HoxA1 contains an RARE in its 3′ enhancer region which has been demonstrated to be controlled by RA-dependent transcriptional regulation through RARγ (Boylan et al., 1993
). Additionally, HoxA1 has been implicated in the antiproliferative effect of RA on ES cells. Hoxa1−/−
cells are more resistant to the growth inhibitory effects of RA than Hoxa1+/−
which are more resistant than Hoxa1+/+
suggesting that the Hoxa1 protein plays a role in the RA-induced inhibition of growth in ES cells in a dose dependent manner (Martinez-Ceballos et al., 2005
). On the other hand, expression of COUP-TFI in mouse ES cells caused the cells to be more resistant to the growth inhibitory effects of RA however the authors did not examine if HoxA1 levels were elevated in these cells (Zhuang et al., 2007). Strikingly, we found that expressing COUP-TFI at either physiological or pharmacological levels resulted in increased expression of HoxA1, with or without RA-treatment, and resulted in a subsequent reduction in the growth of the P19 cells. Although there was an apparent increase in growth inhibition upon expression of a pharmacologic level of COUP-TFI, there was no subsequent increase in HoxA1 expression. This is likely to be explained by the increased amount of cells expressing pharmacological levels of COUP-TFI that entered early apoptosis. Taken together this suggests that the COUP-TFI induced HoxA1 expression may contribute to the growth inhibition observed in these cells and in wild type P19 cells induced to differentiate by RA treatment.

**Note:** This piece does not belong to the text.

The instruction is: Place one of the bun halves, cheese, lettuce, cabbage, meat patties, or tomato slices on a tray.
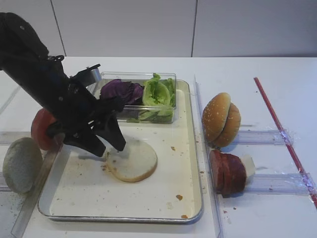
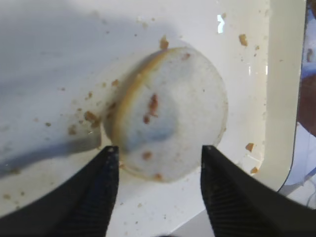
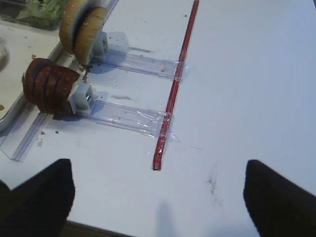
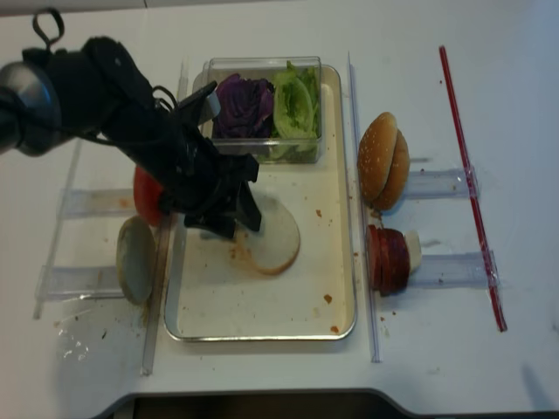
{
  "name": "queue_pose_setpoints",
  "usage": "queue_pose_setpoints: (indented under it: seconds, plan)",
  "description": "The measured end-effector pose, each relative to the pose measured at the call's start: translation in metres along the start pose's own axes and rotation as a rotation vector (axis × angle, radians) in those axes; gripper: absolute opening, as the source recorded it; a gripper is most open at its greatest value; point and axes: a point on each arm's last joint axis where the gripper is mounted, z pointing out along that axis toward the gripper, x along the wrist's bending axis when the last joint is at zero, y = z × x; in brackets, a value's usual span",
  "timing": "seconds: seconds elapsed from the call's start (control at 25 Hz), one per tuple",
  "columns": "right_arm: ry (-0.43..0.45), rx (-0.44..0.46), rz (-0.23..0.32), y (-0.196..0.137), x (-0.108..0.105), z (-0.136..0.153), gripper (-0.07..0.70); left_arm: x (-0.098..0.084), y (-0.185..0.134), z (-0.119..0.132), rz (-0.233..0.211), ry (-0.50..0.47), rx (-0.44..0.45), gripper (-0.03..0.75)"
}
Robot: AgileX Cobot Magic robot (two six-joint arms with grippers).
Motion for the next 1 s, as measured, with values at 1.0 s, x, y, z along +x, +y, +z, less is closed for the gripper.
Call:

COUP-TFI is well known to serve as a potent transcriptional repressor of genes and to efficiently antagonize transcriptional activation mediated by a number of nuclear receptors including RAR, RXR, PPAR, and ER (Cooney et al., 1993
; Burbach et al., 1994
; Klinge et al., 1997
; Nakshatri and Bhat-Nakshatri, 1998
) by competition for target response elements. Analysis of the promoter region of both mouse and human CYP26A1 using NUBISCAN (www.nubiscan.unibas.ch/
) (Podvinec et al., 2002
), demonstrates one fully conserved DR1 sequence which could potentially bind COUP-TFI. This DR1 lies about 25 base pairs downstream of the R2 RARE located approximately 2 kilobases upstream from the start site of transcription. Both the R2 RARE and the R1 RARE located within the proximal promoter of the CYP26A1 gene have been shown to work synergistically to direct a large increase in transcription upon RA treatment (Loudig et al., 2005
). Deletion of either R1 or R2 results in a dramatic reduction in the level of RA dependent transcription however R2 RARE is more sensitive to low concentrations of RA. It is possible that COUP-TFI binds to this DR1 sequence adjacent to the R2 RARE and interferes with the functioning of the R2 RARE sequence resulting in a loss of RA-dependent increase in transcription.

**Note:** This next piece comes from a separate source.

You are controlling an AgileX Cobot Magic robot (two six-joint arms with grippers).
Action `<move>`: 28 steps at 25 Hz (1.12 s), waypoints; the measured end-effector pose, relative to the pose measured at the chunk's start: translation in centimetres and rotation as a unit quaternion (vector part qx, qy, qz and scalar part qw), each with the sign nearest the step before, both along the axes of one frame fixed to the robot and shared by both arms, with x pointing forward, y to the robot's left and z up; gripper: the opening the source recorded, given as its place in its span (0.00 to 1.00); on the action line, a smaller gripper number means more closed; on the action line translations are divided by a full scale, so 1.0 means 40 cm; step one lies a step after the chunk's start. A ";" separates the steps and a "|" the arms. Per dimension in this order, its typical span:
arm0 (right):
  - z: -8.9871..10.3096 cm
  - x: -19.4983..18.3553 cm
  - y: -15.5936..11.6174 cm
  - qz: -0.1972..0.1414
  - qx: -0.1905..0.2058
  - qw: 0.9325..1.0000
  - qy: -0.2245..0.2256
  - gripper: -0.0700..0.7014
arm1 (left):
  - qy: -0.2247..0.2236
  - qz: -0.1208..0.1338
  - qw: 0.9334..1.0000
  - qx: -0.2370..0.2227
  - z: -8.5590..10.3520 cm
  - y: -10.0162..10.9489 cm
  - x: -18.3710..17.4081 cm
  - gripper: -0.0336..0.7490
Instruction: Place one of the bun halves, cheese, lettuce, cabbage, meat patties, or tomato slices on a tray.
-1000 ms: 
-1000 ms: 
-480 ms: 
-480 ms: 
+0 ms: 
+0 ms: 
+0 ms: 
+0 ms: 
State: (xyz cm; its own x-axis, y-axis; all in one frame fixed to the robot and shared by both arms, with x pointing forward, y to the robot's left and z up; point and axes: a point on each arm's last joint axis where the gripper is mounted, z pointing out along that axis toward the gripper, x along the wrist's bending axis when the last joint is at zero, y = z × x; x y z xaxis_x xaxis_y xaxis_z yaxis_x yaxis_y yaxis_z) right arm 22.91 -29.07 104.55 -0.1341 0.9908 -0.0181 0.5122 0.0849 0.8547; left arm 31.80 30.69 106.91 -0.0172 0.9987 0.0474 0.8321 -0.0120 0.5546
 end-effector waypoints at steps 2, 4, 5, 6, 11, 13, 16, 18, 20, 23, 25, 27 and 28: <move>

In summary, we have demonstrated that the RA-dependent increase in PBX protein levels is required for the increase in COUP-TFI and COUP-TFII variant 1 expression in P19 cells induced to differentiate to endodermal cells. An increase in the level of expression of COUP-TFI appears critical for the RA-dependent differentiation of P19 cells to endodermal cells. Here, we report for the first time that physiological levels of COUP-TFI in cells lacking PBX cells combined with RA treatment induces their differentiation to endodermal cells while pharmacologic expression levels circumvents the need for RA treatment. In addition, two additional genes have been found to be regulated by COUP-TF, Hoxa1 expression was increased while the RA-dependent increase in Cyp26a1 was repressed.